Prompt
Here is the listing. Print it exactly.

Data section
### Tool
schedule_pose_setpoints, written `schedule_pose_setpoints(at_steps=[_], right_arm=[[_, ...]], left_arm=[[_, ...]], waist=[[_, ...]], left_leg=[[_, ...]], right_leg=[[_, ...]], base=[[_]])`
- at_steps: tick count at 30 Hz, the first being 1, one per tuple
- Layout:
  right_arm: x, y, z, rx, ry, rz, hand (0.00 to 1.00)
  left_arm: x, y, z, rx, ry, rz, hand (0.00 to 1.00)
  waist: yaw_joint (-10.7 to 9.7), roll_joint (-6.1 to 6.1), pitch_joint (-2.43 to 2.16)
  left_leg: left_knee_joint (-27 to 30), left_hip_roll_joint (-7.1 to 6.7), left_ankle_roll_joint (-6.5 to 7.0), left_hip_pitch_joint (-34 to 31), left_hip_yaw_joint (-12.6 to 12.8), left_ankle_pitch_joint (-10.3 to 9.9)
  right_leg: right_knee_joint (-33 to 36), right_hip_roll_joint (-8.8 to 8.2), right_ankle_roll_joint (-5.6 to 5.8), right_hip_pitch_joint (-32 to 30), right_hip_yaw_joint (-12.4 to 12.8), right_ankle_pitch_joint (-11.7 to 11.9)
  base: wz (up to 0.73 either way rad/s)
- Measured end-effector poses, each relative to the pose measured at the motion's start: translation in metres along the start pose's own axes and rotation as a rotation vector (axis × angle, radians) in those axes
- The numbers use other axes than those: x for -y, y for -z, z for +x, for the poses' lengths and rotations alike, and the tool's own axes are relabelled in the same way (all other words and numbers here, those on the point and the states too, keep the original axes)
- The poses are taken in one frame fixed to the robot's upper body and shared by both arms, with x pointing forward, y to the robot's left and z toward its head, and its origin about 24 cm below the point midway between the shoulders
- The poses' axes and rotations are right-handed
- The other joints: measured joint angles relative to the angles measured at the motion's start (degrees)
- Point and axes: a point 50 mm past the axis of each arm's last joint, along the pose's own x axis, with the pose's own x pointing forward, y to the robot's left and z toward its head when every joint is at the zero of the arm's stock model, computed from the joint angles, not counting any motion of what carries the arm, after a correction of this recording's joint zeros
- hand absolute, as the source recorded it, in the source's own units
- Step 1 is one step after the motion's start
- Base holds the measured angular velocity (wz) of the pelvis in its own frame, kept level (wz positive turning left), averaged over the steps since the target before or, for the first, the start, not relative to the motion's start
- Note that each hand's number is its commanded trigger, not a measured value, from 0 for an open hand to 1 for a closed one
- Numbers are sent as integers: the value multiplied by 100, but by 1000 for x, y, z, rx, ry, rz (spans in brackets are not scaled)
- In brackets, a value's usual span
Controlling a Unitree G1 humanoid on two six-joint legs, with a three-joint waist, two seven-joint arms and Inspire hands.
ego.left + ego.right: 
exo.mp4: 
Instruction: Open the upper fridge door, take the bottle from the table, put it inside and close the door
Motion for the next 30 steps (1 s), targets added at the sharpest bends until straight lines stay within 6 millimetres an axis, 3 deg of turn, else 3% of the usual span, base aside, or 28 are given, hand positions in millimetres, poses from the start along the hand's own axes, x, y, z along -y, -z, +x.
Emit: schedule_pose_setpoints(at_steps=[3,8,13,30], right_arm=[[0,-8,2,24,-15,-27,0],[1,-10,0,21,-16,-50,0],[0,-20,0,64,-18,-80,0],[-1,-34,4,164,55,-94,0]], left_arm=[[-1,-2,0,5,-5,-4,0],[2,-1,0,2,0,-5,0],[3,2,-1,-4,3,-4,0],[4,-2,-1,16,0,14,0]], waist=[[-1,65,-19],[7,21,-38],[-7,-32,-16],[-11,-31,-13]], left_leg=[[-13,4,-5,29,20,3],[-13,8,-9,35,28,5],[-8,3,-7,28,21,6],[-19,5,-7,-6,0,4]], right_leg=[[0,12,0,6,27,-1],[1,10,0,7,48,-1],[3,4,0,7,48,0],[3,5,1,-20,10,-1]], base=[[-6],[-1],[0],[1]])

Task answer
### Tool
schedule_pose_setpoints, written `schedule_pose_setpoints(at_steps=[_], right_arm=[[_, ...]], left_arm=[[_, ...]], waist=[[_, ...]], left_leg=[[_, ...]], right_leg=[[_, ...]], base=[[_]])`
- at_steps: tick count at 30 Hz, the first being 1, one per tuple
- Layout:
  right_arm: x, y, z, rx, ry, rz, hand (0.00 to 1.00)
  left_arm: x, y, z, rx, ry, rz, hand (0.00 to 1.00)
  waist: yaw_joint (-10.7 to 9.7), roll_joint (-6.1 to 6.1), pitch_joint (-2.43 to 2.16)
  left_leg: left_knee_joint (-27 to 30), left_hip_roll_joint (-7.1 to 6.7), left_ankle_roll_joint (-6.5 to 7.0), left_hip_pitch_joint (-34 to 31), left_hip_yaw_joint (-12.6 to 12.8), left_ankle_pitch_joint (-10.3 to 9.9)
  right_leg: right_knee_joint (-33 to 36), right_hip_roll_joint (-8.8 to 8.2), right_ankle_roll_joint (-5.6 to 5.8), right_hip_pitch_joint (-32 to 30), right_hip_yaw_joint (-12.4 to 12.8), right_ankle_pitch_joint (-11.7 to 11.9)
  base: wz (up to 0.73 either way rad/s)
- Measured end-effector poses, each relative to the pose measured at the motion's start: translation in metres along the start pose's own axes and rotation as a rotation vector (axis × angle, radians) in those axes
- The numbers use other axes than those: x for -y, y for -z, z for +x, for the poses' lengths and rotations alike, and the tool's own axes are relabelled in the same way (all other words and numbers here, those on the point and the states too, keep the original axes)
- The poses are taken in one frame fixed to the robot's upper body and shared by both arms, with x pointing forward, y to the robot's left and z toward its head, and its origin about 24 cm below the point midway between the shoulders
- The poses' axes and rotations are right-handed
- The other joints: measured joint angles relative to the angles measured at the motion's start (degrees)
- Point and axes: a point 50 mm past the axis of each arm's last joint, along the pose's own x axis, with the pose's own x pointing forward, y to the robot's left and z toward its head when every joint is at the zero of the arm's stock model, computed from the joint angles, not counting any motion of what carries the arm, after a correction of this recording's joint zeros
- hand absolute, as the source recorded it, in the source's own units
- Step 1 is one step after the motion's start
- Base holds the measured angular velocity (wz) of the pelvis in its own frame, kept level (wz positive turning left), averaged over the steps since the target before or, for the first, the start, not relative to the motion's start
- Note that each hand's number is its commanded trigger, not a measured value, from 0 for an open hand to 1 for a closed one
- Numbers are sent as integers: the value multiplied by 100, but by 1000 for x, y, z, rx, ry, rz (spans in brackets are not scaled)
- In brackets, a value's usual span
Controlling a Unitree G1 humanoid on two six-joint legs, with a three-joint waist, two seven-joint arms and Inspire hands.
ego.left + ego.right: 
exo.mp4: 
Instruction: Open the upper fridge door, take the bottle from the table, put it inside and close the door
Motion for the next 30 steps (1 s), targets added at the sharpest bends until straight lines stay within 6 millimetres an axis, 3 deg of turn, else 3% of the usual span, base aside, or 28 are given, hand positions in millimetres, poses from the start along the hand's own axes, x, y, z along -y, -z, +x.
Emit: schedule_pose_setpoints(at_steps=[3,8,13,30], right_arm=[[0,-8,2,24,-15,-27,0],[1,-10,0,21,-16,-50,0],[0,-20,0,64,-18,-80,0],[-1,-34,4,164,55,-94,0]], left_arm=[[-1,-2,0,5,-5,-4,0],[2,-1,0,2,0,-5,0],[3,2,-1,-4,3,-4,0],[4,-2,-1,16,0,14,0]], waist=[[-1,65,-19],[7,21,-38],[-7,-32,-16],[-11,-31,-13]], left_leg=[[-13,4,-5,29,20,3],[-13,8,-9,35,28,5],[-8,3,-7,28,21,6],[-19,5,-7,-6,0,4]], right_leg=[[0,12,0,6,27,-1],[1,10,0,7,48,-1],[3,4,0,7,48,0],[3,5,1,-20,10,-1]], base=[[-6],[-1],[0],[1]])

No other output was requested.